## INPUT DATA
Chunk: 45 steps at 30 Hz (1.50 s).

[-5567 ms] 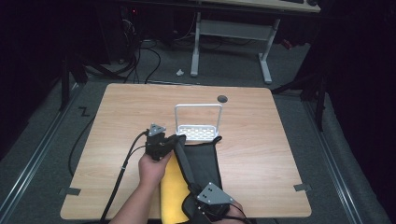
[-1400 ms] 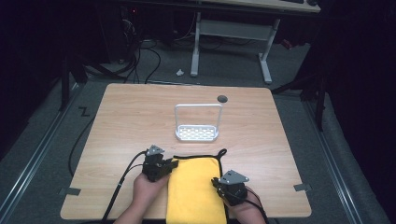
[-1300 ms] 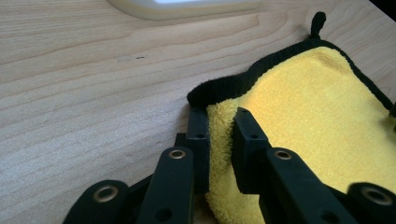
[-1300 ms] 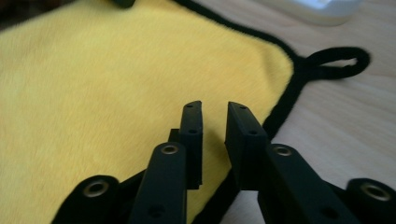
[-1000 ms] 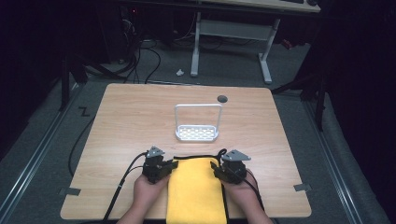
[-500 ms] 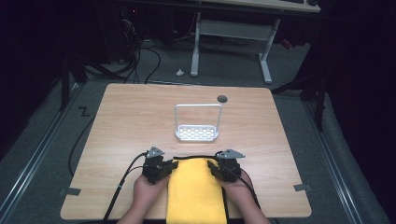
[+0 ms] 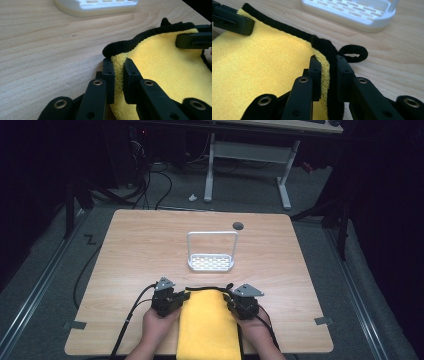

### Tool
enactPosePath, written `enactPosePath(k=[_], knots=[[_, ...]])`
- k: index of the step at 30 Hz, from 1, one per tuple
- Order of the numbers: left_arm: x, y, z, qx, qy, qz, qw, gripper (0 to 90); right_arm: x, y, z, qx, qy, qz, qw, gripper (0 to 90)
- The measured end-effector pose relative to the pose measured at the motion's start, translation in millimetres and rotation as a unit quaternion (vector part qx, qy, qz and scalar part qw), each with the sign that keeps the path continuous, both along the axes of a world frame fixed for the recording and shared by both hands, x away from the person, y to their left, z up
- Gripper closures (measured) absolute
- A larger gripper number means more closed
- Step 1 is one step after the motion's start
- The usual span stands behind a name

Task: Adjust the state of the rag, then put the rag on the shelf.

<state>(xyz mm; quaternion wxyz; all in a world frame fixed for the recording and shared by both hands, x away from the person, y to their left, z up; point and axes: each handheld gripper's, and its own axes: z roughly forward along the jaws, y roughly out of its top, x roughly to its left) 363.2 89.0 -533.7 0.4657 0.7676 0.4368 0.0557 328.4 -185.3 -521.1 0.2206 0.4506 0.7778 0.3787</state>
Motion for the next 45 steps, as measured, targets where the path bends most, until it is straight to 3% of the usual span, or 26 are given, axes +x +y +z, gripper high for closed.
enactPosePath(k=[2,8,14,18,27,31,36,45], knots=[[-2.2,0.4,2.2,-0.010,-0.001,0.008,0.9999,82.5,-2.8,0.1,3.7,0.004,-0.010,0.002,0.9999,78.4],[-9.1,0.2,15.8,-0.030,-0.032,0.029,0.9986,82.7,-7.4,-1.2,13.2,0.022,-0.036,-0.003,0.9991,78.3],[-9.9,0.1,32.3,-0.042,-0.051,0.024,0.9975,82.6,-11.2,-1.9,23.6,0.035,-0.056,-0.011,0.9978,78.3],[-12.1,0.9,41.3,-0.041,-0.081,0.026,0.9955,82.5,-12.3,-1.3,31.4,0.032,-0.079,-0.012,0.9962,78.2],[-14.0,2.0,61.9,-0.059,-0.105,0.025,0.9924,83.2,-14.9,2.3,48.2,0.029,-0.119,-0.014,0.9924,78.2],[-13.1,3.3,76.8,-0.068,-0.121,0.022,0.9901,83.2,-15.2,1.7,61.2,0.030,-0.135,-0.014,0.9903,78.2],[-13.0,1.8,98.4,-0.072,-0.158,0.023,0.9846,83.1,-15.4,1.0,80.8,0.037,-0.160,-0.014,0.9864,78.2],[-5.5,0.1,132.3,-0.079,-0.196,0.025,0.9771,83.2,-8.2,2.8,110.7,0.046,-0.190,-0.018,0.9806,78.3]])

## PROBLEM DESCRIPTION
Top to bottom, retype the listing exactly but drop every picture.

## PROBLEM SOLUTION
Chunk: 45 steps at 30 Hz (1.50 s).

[-5567 ms] 
[-1400 ms] 
[-1300 ms] 
[-1300 ms] 
[-1000 ms] 
[-500 ms] 
[+0 ms] 

### Tool
enactPosePath, written `enactPosePath(k=[_], knots=[[_, ...]])`
- k: index of the step at 30 Hz, from 1, one per tuple
- Order of the numbers: left_arm: x, y, z, qx, qy, qz, qw, gripper (0 to 90); right_arm: x, y, z, qx, qy, qz, qw, gripper (0 to 90)
- The measured end-effector pose relative to the pose measured at the motion's start, translation in millimetres and rotation as a unit quaternion (vector part qx, qy, qz and scalar part qw), each with the sign that keeps the path continuous, both along the axes of a world frame fixed for the recording and shared by both hands, x away from the person, y to their left, z up
- Gripper closures (measured) absolute
- A larger gripper number means more closed
- Step 1 is one step after the motion's start
- The usual span stands behind a name

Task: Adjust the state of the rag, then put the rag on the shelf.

<state>(xyz mm; quaternion wxyz; all in a world frame fixed for the recording and shared by both hands, x away from the person, y to their left, z up; point and axes: each handheld gripper's, and its own axes: z roughly forward along the jaws, y roughly out of its top, x roughly to its left) 363.2 89.0 -533.7 0.4657 0.7676 0.4368 0.0557 328.4 -185.3 -521.1 0.2206 0.4506 0.7778 0.3787</state>
Motion for the next 45 steps, as measured, targets where the path bends most, until it is straight to 3% of the usual span, or 26 are given, axes +x +y +z, gripper high for closed.
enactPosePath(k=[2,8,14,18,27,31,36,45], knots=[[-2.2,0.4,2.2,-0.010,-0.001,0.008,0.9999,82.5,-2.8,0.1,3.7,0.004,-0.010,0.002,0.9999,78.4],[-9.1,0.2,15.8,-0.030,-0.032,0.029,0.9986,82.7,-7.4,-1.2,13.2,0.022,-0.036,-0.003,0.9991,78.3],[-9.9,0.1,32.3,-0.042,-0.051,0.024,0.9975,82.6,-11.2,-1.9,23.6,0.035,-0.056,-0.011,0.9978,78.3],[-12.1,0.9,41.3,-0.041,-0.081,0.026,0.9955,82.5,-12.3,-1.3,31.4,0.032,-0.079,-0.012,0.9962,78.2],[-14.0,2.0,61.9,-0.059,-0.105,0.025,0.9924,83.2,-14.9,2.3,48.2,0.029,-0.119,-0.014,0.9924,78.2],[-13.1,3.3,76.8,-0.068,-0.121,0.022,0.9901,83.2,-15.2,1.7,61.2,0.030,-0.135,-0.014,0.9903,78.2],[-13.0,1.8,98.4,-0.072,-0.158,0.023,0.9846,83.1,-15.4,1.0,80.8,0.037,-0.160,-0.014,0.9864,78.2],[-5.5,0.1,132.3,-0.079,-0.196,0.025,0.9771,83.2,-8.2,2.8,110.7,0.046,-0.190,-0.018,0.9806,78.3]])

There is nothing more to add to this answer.